The Ultimate Tokyo Guide: Food, Attractions and Experiences

Tokyo, Japan’s capital with its neon-lit streets, is the largest and most populous metropolitan area in the country. A city that prides itself on its ability to constantly change and reinvent itself, Tokyo is one of those cities that will wow you at every turn. With a rich cosmopolitan food scene, one of the most efficient public transport systems in the world and amazingly clean grassy parks, what’s not to love?

With the endless number of things that you can do – splurge on sushi at every street corner, witness the cherry blossoms fall gently all around you as if you were in a movie, a hands-on authentic sushi or gyoza making workshop with a local Japanese family, or even savour grilled chicken from lantern-lit yakitori stands. You may be asking yourself, where do you even start?

So here is the ultimate guide that will help you navigate your way around Japan. Food, attractions and unique experiences that you must not miss out on can all be found below.

Want to know where to get the best eats?

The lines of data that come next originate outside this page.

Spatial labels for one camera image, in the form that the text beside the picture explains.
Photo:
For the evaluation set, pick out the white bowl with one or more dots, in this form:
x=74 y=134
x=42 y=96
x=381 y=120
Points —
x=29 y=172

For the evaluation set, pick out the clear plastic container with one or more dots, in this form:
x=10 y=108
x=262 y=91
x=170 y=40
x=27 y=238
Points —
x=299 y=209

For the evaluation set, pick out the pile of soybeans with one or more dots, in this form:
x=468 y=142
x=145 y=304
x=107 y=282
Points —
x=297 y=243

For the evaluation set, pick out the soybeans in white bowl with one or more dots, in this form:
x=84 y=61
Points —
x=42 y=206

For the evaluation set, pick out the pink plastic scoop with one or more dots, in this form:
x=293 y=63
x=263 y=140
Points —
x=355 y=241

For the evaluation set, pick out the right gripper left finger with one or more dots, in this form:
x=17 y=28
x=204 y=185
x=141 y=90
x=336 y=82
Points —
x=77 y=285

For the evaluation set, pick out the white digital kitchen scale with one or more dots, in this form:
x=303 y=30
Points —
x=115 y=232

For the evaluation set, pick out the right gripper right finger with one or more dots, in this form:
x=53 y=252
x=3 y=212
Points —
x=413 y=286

Here are the top 5 BonAppetour foodie picks:

1. Zakuro Nihonbashi

The first place that comes to mind for ‘food you have to try in Japan’ would be shabu shabu. Not just any shabu shabu, but the best one from Zakuro. Zakuro serves the finest quality of wagyu beef to cook in your own shabu shabu pot.

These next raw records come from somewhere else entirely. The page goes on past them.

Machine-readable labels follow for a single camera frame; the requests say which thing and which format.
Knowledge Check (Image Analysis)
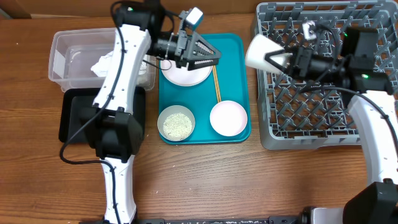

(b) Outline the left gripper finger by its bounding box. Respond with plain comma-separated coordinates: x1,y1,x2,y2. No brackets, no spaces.
188,32,221,58
187,55,221,70

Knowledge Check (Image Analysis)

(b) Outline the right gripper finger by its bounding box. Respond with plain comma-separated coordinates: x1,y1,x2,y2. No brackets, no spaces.
264,49,293,60
264,57,290,75

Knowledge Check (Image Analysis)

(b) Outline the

With just the right mix of atmosphere, amazing service and out of this world food, it is a perfect spot for tourists like yourself to settle down together with your friends and to enjoy some high-quality dining.

Why Zakuro? Since there are about a hundred other shabu shabu eateries out there! The differentiating factor would be their special ornate copper nabe (cooking pots) that have been handcrafted and been in use for almost 60 years, exuding a sense of treasured antiquity.

Setting the special ornate copper nabe over a stove heated by charcoal produces more heat than gas fire, so as to bring out the flavours in the dash (stock). Come and enjoy a shabu shabu meal perfectly accompanied by beautifully marbled wagyu that will arouse your palate with an undeniable mix of aromas and flavours.

2. Wako Tonkatsu

Entering a japanese restaurant wherever you go, in the section under rice there will always be this dish that says ‘tonkatsu’. You may or may not have ordered it but know that any tonkatsu you may have tried so far cannot beat this restaurant’s Wako Tonkatsu’s pan-crusted deep fried pork cutlet. Crispy and crunchy on the outside yet juicy and soft on the inside.. oh so delicious.

Usually served with fluffy, soft Japanese white rice with a stack of cabbage on the top, pickles and miso soup. Wake Tonkatsu, due to its wide knowledge and expertise in the field of Tonkatsus, offers you two choices: the Rosu-Katsu (loin) and the hire-katsu (fillet).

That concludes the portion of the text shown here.